§ **Problem statement**
Your answer should be one number: how many lines below have the word "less".
Records to use Start Marker
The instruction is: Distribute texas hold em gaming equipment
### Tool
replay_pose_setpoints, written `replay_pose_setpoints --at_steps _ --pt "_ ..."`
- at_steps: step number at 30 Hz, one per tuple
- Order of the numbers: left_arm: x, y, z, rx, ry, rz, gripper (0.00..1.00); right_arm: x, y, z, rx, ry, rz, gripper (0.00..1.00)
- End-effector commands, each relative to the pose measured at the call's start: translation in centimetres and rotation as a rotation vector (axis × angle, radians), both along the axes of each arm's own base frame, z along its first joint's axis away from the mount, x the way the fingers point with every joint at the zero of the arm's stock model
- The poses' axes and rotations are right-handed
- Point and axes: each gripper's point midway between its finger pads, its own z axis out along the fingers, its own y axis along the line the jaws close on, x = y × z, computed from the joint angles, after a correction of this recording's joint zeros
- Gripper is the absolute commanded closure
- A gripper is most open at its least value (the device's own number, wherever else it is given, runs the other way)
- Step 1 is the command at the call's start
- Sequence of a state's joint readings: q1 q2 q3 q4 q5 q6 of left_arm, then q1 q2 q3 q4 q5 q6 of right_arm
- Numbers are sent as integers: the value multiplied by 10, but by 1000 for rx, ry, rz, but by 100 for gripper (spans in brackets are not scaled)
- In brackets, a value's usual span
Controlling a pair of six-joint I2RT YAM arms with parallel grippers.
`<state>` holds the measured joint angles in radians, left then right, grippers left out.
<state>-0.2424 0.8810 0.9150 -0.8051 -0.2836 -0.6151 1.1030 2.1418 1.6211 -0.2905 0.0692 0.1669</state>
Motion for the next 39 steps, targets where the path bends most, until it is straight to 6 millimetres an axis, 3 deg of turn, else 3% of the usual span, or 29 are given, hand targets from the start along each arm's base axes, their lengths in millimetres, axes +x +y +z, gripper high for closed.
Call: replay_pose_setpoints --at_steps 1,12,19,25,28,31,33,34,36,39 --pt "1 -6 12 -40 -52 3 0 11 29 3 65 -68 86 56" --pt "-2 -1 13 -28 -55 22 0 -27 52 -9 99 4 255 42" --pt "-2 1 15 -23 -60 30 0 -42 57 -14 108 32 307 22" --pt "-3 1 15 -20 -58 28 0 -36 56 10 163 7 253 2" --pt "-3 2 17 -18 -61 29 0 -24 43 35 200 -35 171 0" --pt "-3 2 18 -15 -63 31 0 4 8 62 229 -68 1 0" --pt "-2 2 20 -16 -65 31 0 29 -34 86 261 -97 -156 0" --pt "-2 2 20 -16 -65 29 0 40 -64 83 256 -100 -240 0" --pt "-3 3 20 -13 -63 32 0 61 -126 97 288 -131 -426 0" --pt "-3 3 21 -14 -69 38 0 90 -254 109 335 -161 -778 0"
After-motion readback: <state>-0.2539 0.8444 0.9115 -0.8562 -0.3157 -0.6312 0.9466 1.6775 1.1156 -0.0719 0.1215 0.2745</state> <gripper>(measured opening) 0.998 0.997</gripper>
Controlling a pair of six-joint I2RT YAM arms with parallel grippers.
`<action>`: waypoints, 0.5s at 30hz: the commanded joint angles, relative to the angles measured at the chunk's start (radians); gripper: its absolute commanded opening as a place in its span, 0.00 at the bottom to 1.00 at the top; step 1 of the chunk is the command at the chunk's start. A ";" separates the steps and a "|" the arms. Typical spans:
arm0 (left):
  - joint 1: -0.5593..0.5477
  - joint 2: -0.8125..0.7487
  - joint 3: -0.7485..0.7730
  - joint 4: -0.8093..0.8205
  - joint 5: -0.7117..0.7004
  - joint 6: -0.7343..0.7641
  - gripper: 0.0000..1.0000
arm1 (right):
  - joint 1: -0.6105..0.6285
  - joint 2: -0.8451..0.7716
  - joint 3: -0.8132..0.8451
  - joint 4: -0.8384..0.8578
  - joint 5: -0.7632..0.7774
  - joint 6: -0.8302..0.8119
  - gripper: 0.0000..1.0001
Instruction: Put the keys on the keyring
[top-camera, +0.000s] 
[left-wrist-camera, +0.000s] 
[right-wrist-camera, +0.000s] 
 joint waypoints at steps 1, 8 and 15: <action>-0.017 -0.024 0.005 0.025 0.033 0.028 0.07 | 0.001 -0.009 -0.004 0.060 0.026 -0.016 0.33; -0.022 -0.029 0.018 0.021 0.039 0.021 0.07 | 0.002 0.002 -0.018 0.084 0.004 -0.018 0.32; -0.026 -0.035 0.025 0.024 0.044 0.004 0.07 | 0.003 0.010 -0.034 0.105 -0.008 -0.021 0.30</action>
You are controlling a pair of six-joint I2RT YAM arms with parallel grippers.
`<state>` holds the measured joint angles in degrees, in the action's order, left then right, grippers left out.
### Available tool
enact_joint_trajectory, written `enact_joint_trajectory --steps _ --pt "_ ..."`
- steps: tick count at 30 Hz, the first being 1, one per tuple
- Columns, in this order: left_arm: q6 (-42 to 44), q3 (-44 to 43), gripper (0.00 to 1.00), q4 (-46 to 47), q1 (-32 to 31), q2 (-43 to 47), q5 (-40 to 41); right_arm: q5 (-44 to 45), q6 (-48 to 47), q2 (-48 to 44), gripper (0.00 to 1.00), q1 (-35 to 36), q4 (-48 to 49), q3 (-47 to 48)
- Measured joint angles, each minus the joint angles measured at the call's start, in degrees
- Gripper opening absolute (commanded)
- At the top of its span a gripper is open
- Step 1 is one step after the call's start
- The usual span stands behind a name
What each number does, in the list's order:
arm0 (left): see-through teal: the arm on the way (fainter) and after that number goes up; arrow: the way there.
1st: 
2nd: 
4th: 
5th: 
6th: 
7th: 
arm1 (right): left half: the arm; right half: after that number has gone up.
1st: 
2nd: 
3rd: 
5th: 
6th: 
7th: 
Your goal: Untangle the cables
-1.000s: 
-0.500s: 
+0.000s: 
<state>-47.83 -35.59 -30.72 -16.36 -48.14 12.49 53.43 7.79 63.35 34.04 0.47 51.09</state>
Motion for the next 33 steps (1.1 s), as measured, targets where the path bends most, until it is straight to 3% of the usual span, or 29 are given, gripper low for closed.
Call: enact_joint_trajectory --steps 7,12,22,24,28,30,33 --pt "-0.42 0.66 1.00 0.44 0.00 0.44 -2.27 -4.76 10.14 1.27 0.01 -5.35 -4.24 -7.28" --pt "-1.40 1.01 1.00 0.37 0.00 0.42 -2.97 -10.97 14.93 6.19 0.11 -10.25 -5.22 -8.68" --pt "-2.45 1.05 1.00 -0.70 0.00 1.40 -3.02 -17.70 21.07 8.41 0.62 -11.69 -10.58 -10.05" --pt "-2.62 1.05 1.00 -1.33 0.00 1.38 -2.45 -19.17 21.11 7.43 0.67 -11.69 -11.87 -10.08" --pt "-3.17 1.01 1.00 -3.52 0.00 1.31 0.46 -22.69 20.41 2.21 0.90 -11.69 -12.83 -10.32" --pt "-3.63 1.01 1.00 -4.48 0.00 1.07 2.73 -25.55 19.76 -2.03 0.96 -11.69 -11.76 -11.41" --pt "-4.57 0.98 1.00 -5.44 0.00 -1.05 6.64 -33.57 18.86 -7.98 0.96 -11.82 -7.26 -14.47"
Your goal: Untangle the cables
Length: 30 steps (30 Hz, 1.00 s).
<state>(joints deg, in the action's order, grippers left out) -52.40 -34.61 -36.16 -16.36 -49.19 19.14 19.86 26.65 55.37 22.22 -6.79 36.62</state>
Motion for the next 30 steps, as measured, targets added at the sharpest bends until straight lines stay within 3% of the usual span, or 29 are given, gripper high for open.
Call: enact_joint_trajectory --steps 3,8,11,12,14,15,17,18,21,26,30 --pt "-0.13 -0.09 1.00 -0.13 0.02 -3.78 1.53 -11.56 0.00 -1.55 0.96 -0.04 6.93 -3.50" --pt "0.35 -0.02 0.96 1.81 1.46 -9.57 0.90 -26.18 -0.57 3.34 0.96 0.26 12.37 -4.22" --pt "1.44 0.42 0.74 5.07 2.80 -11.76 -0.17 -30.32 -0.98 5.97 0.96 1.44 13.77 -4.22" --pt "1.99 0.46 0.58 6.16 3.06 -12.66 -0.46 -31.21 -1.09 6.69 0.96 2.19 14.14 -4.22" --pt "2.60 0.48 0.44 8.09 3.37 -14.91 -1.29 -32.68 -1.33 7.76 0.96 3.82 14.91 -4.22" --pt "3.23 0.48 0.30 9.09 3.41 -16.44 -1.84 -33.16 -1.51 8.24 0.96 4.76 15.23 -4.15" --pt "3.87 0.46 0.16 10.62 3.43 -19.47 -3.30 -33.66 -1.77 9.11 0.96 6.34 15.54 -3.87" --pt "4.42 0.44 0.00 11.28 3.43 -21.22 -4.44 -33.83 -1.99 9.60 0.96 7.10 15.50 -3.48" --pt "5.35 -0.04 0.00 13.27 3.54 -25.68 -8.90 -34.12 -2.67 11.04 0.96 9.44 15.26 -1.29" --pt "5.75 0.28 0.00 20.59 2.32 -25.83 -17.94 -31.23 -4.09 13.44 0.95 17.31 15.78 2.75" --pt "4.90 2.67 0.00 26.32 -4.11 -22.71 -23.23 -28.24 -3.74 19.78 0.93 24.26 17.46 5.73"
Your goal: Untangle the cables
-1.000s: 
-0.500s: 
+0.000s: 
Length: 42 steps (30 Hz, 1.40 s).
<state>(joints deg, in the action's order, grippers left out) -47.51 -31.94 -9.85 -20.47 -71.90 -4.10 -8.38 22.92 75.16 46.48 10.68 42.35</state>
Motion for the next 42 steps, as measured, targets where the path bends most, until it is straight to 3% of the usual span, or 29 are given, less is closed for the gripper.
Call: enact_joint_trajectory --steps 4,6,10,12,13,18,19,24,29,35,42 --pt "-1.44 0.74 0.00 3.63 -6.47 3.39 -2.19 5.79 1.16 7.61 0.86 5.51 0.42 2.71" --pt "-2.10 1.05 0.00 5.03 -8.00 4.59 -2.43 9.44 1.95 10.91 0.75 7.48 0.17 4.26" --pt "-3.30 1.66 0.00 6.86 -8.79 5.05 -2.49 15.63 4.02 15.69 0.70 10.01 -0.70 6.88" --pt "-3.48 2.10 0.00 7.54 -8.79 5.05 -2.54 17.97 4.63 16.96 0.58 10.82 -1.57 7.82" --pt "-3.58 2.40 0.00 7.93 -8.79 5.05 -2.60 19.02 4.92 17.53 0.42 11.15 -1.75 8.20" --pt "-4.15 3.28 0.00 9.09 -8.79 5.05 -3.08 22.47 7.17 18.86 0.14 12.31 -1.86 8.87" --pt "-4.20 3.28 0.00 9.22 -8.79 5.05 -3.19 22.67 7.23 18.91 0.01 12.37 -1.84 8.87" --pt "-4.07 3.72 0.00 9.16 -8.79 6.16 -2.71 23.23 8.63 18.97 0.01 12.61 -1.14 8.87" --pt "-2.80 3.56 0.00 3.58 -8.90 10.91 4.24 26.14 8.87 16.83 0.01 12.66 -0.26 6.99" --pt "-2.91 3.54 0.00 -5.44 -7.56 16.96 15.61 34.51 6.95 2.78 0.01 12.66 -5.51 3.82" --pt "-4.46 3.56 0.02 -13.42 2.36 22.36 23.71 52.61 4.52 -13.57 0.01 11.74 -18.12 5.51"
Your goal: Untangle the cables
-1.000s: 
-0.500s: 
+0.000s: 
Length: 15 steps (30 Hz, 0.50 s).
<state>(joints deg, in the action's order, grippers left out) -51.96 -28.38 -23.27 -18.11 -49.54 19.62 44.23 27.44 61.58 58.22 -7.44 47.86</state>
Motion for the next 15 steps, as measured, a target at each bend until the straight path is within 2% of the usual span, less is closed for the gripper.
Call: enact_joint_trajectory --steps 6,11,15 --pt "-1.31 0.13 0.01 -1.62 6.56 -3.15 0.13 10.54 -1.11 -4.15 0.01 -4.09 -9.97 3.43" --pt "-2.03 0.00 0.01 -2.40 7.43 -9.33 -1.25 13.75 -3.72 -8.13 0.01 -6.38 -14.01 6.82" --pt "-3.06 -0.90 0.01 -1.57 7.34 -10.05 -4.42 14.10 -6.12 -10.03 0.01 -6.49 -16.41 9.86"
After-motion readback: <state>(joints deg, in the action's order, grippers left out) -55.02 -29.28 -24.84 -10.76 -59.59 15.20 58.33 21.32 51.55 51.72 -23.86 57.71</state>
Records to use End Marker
§ **Written solution**
2